In this model, a new unit hits the market. This immediately prompts the household living in the next-best (that is, next-newest) unit to engage in a utility-increasing move to the newest unit. This is assumed to happen locally (within a distinct housing market), regardless of the length of tenancy of that household (which even among renters tends to be quite long in Germany), an extant lease (signing 2 year leases is common) and irrespective of market conditions (such as a general depression, inflation, etc.). This move on the part of the first household then prompts the household living in what is now the third-best unit to jump up to the second, and the fourth to the third, and so on, proceeding in a great chain of utility maximization until the worst-off household vacates the worst-quality (oldest) house and it either falls out of the housing stock in general (causing problems for the supposed need to constantly increase the stock overall) or becoming the domicile of a previously homeless person/household (which it clearly is not). The kick in the pants which causes the initial move that kicks off the entire chain is speculated by Mense to be an “overall quality depreciation during an individual stay” which is “substantial” but this is, of course, due to the fact that the metric of quality is building age – a year passes, quality decreases.

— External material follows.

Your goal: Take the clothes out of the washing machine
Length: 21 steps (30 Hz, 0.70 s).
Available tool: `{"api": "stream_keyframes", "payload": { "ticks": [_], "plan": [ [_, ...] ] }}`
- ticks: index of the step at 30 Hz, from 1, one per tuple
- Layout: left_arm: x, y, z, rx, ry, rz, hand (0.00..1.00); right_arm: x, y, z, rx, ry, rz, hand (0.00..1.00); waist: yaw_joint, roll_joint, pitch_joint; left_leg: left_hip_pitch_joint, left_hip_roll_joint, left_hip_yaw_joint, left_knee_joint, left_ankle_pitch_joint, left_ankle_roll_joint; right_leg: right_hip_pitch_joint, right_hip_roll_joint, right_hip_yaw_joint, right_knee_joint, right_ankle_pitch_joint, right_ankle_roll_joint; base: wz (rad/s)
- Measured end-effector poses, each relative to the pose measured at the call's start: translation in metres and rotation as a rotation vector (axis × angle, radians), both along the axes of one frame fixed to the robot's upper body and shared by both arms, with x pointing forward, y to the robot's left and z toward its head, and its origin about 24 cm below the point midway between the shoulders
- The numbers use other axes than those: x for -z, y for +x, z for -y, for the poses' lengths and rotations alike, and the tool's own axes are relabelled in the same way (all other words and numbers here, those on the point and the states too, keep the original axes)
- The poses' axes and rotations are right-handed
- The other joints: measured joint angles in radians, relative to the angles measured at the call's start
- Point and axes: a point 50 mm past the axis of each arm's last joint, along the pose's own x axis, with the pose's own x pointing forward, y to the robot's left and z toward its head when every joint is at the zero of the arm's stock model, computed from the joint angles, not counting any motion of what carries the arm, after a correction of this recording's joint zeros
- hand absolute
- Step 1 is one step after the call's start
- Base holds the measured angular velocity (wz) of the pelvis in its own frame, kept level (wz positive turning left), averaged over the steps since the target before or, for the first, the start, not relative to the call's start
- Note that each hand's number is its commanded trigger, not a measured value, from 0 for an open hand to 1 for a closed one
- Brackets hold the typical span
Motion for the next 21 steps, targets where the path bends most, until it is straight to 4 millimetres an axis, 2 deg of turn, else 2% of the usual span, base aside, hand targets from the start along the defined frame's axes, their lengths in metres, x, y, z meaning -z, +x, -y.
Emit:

It is never quite made clear exactly how the filtering model proposes that fortunes are improved across the rental market other than households find themselves in a higher quality unit than they previously occupied. Note that at no point is price actually entered as a variable here – simply quality of unit. If it is assumed that price (or at least rent as a portion of the consumer price index) remains stable, then of course this is a net increase. But if that rent increases, it may not – in fact, moving for a household may be impossible on basic terms of income, or so devastating of a portion of household income as to actually minimize their combined utility. However! Were that household to break the chain, they would effectively be depriving the lifestyle improvements in housing quality the households above them enjoyed from both themselves and all those below, given that in this model vacancy does not exist except for frictionally as one household is briefly in transit to another.
Anyway, I have no good way to wrap this up other than saying if this is the best YIMBY-development freak types can do they should uhhh. Try harder.